The foregoing description discloses only exemplary embodiments of the invention. Modifications of the above disclosed apparatus and methods which fall within the scope of the invention will be readily apparent to those of ordinary skill in the art. For example, although the examples discussed above are illustrated for an electricity market, embodiments of the invention can be implemented for other markets.
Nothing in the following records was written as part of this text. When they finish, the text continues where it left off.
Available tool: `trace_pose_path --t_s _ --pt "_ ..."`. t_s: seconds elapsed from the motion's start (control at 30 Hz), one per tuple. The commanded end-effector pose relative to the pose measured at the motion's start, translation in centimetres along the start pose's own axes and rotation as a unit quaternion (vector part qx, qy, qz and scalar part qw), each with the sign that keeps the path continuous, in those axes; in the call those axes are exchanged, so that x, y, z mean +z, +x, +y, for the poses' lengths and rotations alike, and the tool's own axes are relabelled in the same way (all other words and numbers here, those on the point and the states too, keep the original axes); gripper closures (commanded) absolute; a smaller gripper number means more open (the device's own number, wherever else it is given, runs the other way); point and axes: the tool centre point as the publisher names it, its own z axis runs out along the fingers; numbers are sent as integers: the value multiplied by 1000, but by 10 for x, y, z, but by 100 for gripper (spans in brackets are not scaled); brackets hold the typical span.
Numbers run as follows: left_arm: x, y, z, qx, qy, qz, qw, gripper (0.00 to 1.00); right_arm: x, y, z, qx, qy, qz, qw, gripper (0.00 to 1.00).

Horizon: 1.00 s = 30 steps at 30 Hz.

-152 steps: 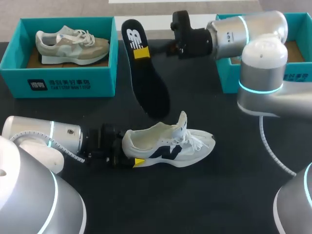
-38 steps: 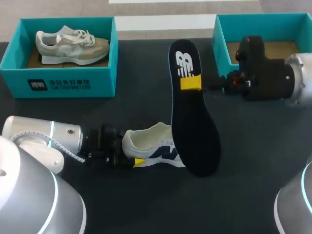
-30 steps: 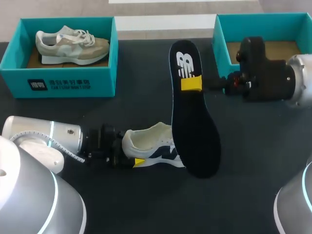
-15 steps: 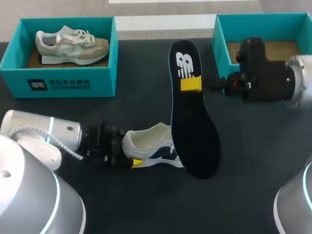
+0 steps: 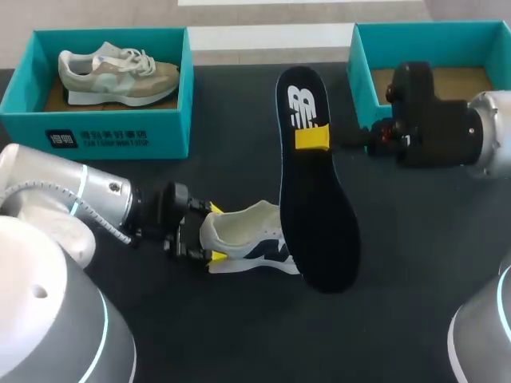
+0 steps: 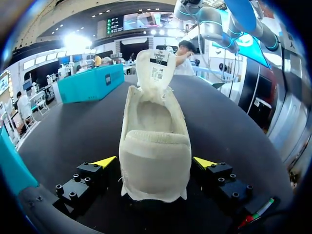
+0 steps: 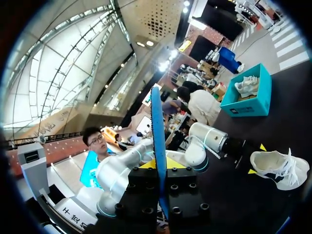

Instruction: Take the shoe out of the shoebox, open the shoe tongue, remove and reinsert the insole, then place the shoe into the shoebox

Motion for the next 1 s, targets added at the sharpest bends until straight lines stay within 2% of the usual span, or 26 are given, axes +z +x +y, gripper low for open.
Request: trace_pose_path --t_s 0.03,0.27,0.43,0.57,0.67,0.83,0.97,1.0 --pt "-2 1 -2 0 -12 0 1000 0 4 6 -2 1 -5 -5 1000 100" --pt "-2 1 -2 0 -12 0 1000 0 4 6 -2 1 -5 -5 1000 100" --pt "-17 3 -9 -2 -48 -11 999 0 4 6 -2 1 -5 -5 1000 100" --pt "-23 2 -14 -4 -89 -8 996 0 4 6 -2 1 -5 -5 1000 100" --pt "-25 1 -20 -10 -139 3 990 0 4 6 -2 1 -5 -5 1000 100" --pt "-35 0 -29 1 -199 -2 980 0 4 6 -2 1 -5 -5 1000 100" --pt "-41 0 -37 5 -235 2 972 0 4 6 -2 1 -5 -5 1000 100" --pt "-44 0 -41 4 -265 -5 964 0 4 6 -2 1 -5 -5 1000 100"
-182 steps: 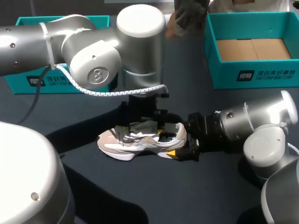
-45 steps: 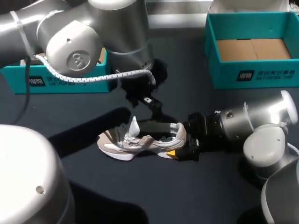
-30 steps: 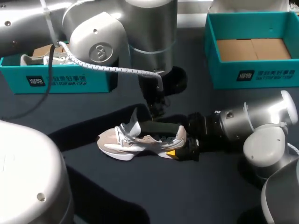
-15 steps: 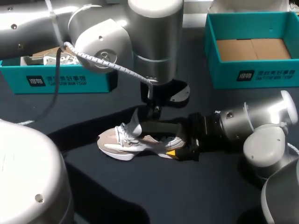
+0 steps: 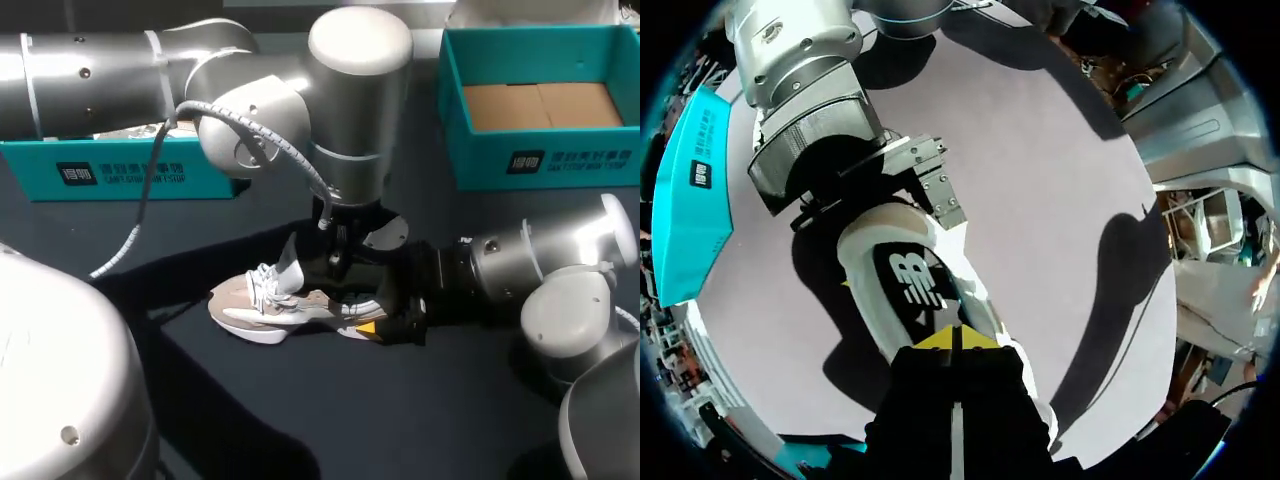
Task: Take the shoe out of the shoebox, open the shoe tongue, remove and reinsert the insole, then place the shoe into the shoebox
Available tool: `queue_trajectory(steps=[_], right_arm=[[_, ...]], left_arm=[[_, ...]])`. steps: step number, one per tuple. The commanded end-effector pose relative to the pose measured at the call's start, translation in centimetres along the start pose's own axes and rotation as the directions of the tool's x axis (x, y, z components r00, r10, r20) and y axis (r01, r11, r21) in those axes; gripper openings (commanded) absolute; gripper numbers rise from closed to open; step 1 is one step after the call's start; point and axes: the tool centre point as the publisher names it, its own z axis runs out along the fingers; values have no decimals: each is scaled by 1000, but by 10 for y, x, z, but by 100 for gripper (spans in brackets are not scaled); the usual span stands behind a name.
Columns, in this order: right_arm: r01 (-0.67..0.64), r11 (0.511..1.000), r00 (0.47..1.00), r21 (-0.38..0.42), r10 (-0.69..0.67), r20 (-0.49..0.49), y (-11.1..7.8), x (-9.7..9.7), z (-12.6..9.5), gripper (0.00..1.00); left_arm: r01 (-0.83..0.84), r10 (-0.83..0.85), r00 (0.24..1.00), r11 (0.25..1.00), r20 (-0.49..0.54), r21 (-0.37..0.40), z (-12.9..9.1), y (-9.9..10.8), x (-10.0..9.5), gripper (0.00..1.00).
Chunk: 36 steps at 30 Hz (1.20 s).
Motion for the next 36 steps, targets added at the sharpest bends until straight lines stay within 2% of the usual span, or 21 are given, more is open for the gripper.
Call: queue_trajectory(steps=[1, 5, 22, 23, 24, 25, 27, 33, 36], right_arm=[[1, 1000, 1000, 4, -1, 3, -4, -1, 5, 0], [1, 1000, 1000, 4, -1, 3, -4, -1, 5, 0], [1, 1000, 1000, 4, -1, 3, -4, -1, 5, 0], [1, 1000, 1000, 4, -1, 3, -4, -1, 5, 0], [1, 1000, 1000, 4, -1, 3, -4, -1, 5, 0], [1, 1000, 1000, 4, -1, 3, -4, -1, 5, 0], [1, 1000, 1000, 4, -1, 3, -4, -1, 5, 0], [1, 1000, 1000, 4, -1, 3, -4, -1, 5, 0], [1, 1000, 1000, 4, -1, 3, -4, -1, 5, 0]], left_arm=[[33, -34, 999, 999, 27, 5, 8, 3, 3, 0], [81, -83, 996, 996, 46, 31, 16, 4, 1, 0], [109, -107, 994, 990, -24, 84, 50, 3, 13, 0], [112, -111, 994, 990, -26, 83, 51, 3, 14, 4], [117, -115, 993, 989, -29, 90, 52, 3, 15, 23], [115, -113, 993, 989, -34, 89, 54, 3, 15, 34], [116, -113, 993, 989, -37, 92, 55, 2, 17, 35], [122, -120, 992, 989, -30, 82, 62, 0, 13, 49], [124, -125, 992, 990, 2, 72, 65, 0, 9, 51]])
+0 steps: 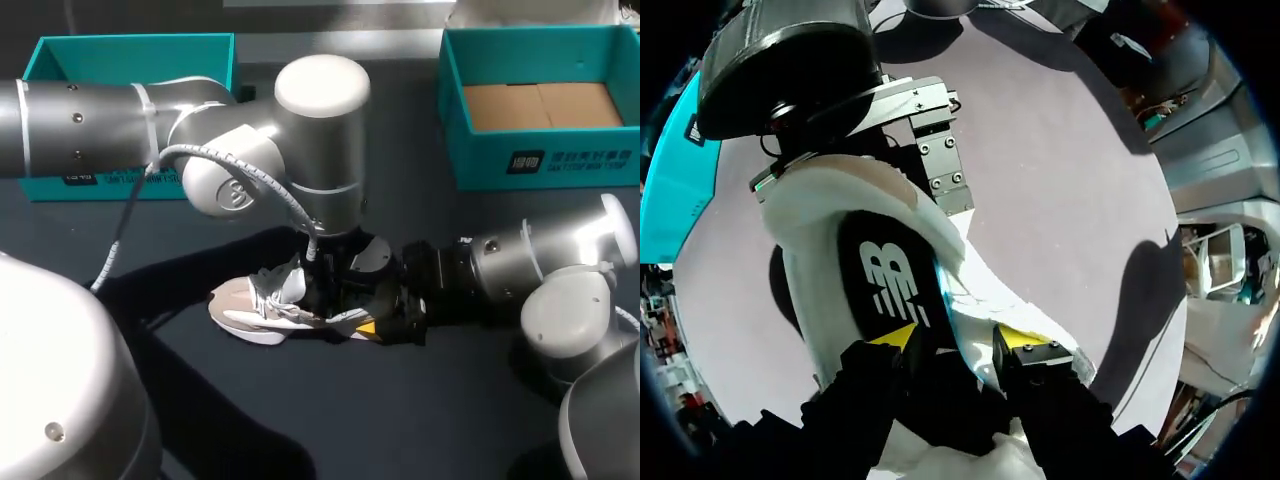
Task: Take the shoe out of the shoebox, open the shoe tongue, remove and reinsert the insole, then place the shoe into the shoebox
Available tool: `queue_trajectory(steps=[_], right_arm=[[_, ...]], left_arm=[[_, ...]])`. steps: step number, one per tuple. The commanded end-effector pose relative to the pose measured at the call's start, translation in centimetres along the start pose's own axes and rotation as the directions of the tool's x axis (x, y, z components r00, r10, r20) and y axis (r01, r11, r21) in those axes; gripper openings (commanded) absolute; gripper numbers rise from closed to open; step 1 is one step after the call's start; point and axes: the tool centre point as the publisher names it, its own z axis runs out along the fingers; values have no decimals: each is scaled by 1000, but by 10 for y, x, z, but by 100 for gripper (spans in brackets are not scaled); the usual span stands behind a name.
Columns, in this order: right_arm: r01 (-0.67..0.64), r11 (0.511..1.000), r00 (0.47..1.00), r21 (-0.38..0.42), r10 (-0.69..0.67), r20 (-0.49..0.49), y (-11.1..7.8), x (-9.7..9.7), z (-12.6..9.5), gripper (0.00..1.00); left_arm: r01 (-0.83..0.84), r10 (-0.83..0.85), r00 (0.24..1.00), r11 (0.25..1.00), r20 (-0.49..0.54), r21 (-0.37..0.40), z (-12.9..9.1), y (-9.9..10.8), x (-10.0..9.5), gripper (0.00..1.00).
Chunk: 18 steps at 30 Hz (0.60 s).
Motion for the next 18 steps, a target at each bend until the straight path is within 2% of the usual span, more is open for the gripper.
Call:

Accordingly, while the present invention has been disclosed in connection with exemplary embodiments thereof, it should be understood that other embodiments may fall within the spirit and scope of the invention, as defined by the following claims.

Claims (7)

What is claimed is:
1. A method of controlling an energy delivery system having a windfarm including a plurality of wind powered electric generators, and further having a plurality of non-wind powered electric generators, the method comprising:
providing an energy management system (EMS) communicatively coupled to the plurality of non-wind powered electric generators and the plurality of wind powered electric generators, the EMS including a wind power management (WPM) system, the WPM system including a WPM application that includes a security constrained dynamic dispatch (SCDD) application;
receiving input data within the SCDD application, the input data including real time telemetry, schedule input data, and critical constraint data;
validating the input data for consistency to avoid infeasibilities, and to produce validated input data;
pre-processing the validated input data to determine a first set of parameters including a total generation amount to be dispatched and additional parameters;
formulating an optimization model based on the first set of parameters and one or more data structures storing the validated input data;
executing an optimization process on the optimization model to compute a solution;
post-processing the solution to determine economic basepoints for the windfarm and for the non-wind powered electric generators;
producing a setpoint for the windfarm, such that an amount of power from the wind powered electric generators that is put into the energy delivery system is maximized within a set of security constraints of the energy delivery system;
communicating the setpoint for the windfarm to a remote terminal unit at the windfarm;
operating the plurality of wind powered electric generators of the windfarm to generate power in accordance with the setpoint communicated to the remote terminal unit at the windfarm; and
transmitting the amount of power from the wind powered electric generators via the energy delivery system.
2. The method of claim 1, wherein receiving input data includes receiving static and dynamic data from an interface to a supervisory control and data acquisition system, an interface to an automatic generation control (AGC) system, an interface to a Current Operating Plan database, and an interface to a transmission network application.
3. The method of claim 1, wherein validating the input data includes avoiding infeasibilities due to invalid input data.
4. The method of claim 1, wherein pre-processing the validated input data includes determining a list of wind powered electric generators and non-wind powered electric generators that will participate in dispatch, determining operating modes of the wind powered electric generators and non-wind powered electric generators for each time interval of a dispatch horizon, determining dispatch limits, determining ramp rates, determining resulting cost curves, determining initial outputs, and determining network critical constraints to be considered during dispatch.
5. The method of claim 1, wherein formulating the optimization model includes mapping data structures within the SCDD application to the optimization model.
6. The method of claim 1, wherein formulating the optimization model includes building an objective function and constraints based on the first set of parameters and the data structures storing the validated input data.
7. The method of claim 1, wherein post-processing the solution includes publishing the economic basepoints to a WPM database and to a real time AGC database.